Подросток сел на пол.
— Все, — сказал он. — Слабак я, да? — Он улыбнулся, и улыбка у него была удивительно хорошая.
— И этот человек хочет быть оперным певцом! — Андрей встал.
— Да я вовсе не хочу быть певцом, — сказал подросток. — Вы же знаете. Я не виноват, что у меня отец — профессор консерватории.
— Твой отец достойный человек, — сказал Андрей. — А ты гантели утопил в канале! Ну, какие у тебя новости? Как твои девочки?
— Какие девочки?
— Ну, у всех в твоем возрасте должны быть какие-то девочки, Или ты выше этого?
— Все дуры. Ни одного нормального человека, — сказал подросток.
— Абсолютно точно. Когда это тебе пришло в голову? Я тоже когда-то так думал. А потом свыкся.
— Но к этому же нельзя привыкнуть!
— Ты преувеличиваешь. — Андрей сел за рояль. — Ты в таком возрасте, когда все несколько не так. Главное — не относиться ко всему слишком серьезно. Будь снисходителен.

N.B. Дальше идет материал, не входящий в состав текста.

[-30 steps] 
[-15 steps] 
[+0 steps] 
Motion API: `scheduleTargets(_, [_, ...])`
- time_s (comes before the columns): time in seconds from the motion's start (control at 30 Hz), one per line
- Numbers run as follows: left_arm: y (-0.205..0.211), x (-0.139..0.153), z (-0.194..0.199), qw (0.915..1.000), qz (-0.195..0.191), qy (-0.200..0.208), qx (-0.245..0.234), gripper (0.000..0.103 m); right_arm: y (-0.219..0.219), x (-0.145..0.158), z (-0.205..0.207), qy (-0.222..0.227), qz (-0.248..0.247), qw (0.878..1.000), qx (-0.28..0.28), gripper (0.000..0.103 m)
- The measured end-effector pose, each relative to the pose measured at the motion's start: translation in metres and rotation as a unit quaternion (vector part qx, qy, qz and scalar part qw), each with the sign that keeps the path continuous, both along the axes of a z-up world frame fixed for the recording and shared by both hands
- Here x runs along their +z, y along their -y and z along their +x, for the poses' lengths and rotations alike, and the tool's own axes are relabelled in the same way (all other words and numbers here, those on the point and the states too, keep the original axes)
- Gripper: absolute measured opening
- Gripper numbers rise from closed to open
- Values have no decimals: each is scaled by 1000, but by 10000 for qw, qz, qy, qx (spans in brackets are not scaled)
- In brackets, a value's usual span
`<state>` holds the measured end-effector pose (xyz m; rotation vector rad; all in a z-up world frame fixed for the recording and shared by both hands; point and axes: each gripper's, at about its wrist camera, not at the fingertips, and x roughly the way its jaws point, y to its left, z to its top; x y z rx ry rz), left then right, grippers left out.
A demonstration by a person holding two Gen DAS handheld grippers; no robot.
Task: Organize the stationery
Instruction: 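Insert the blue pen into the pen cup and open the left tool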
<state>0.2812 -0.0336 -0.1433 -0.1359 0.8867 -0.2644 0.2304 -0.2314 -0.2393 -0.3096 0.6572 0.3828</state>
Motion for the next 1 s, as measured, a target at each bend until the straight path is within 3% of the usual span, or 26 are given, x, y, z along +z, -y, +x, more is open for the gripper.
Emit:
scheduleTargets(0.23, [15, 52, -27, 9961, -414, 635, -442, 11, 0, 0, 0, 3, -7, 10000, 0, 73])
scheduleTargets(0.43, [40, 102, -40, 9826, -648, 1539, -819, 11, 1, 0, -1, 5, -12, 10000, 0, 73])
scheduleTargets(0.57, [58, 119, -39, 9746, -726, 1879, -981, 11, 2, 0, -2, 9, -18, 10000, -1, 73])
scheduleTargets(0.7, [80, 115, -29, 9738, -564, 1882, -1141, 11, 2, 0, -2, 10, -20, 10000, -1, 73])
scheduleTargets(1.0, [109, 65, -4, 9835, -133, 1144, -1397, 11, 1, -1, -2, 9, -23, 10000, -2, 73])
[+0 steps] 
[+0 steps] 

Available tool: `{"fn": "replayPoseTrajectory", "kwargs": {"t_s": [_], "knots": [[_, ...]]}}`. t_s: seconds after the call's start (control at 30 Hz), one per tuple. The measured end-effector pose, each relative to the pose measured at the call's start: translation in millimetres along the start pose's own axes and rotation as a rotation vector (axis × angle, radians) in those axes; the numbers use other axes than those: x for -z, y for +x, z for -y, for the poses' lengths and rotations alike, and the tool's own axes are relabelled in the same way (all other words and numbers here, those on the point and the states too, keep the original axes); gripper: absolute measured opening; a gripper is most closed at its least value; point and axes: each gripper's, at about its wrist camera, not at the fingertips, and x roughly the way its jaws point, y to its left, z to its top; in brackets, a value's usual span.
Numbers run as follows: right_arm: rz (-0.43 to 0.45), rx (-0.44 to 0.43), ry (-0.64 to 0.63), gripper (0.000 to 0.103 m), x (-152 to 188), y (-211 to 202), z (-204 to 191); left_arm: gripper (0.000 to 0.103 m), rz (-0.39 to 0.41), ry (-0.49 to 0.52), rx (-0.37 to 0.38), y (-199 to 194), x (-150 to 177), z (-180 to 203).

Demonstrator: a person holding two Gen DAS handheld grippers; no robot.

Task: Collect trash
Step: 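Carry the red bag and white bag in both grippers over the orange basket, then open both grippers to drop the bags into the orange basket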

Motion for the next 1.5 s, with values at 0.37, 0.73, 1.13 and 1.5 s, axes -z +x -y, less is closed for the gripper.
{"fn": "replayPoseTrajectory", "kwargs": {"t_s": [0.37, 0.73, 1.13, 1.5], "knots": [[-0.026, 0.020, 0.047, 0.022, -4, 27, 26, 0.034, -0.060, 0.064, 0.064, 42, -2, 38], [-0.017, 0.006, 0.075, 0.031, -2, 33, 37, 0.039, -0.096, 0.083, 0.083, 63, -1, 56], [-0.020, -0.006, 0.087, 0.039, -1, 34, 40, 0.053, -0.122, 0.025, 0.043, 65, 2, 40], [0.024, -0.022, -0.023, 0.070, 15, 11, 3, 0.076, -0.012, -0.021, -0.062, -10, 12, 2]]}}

— Я очень снисходителен, — сказал подросток. Он сел рядом, и они заиграли в четыре руки Шопена.
— Да? — Андрей посмотрел на него.
— Просто всему есть свой предел. У глупости тоже есть свой предел.
— Тебе сейчас кто-нибудь нравится? — спросил Андрей.
— Да нет.
— Я же вижу. Поделись. Помнишь, Пьер Безухов рассказал о своей любви к Наташе какому-то пьяному французу, а я все-таки твой друг.
— И учитель, — сказал подросток, продолжая играть, и это, кстати, получалось у них очень хорошо. — Все они дуры, а мы тоже дураки, — говорил он задумчиво. — Понимаете, я вижу в этом какую-то закономерность.
— В чем? — спросил Андрей.
Вот мой отец, — продолжал подросток. — Славный человек, я его люблю. Он уже двадцать пять лет живет с моей мамой, а она мелочна, неинтересна, глупа. У меня нет глоса, а я пою — это ее затея. Мой отец ненавидит чинопочитание, он иначе как-то распределяет для себя людей, но, однако, в нашем доме бывают самые неприятные для нас с отцом люди.
— Не так уж твоя мать глупа, — сказал Андрей. — Поверь мне, не так уж. Но это правда: чем лучше человек, тем хуже ему живется. Не знаю ни одного счастливого хорошего человека.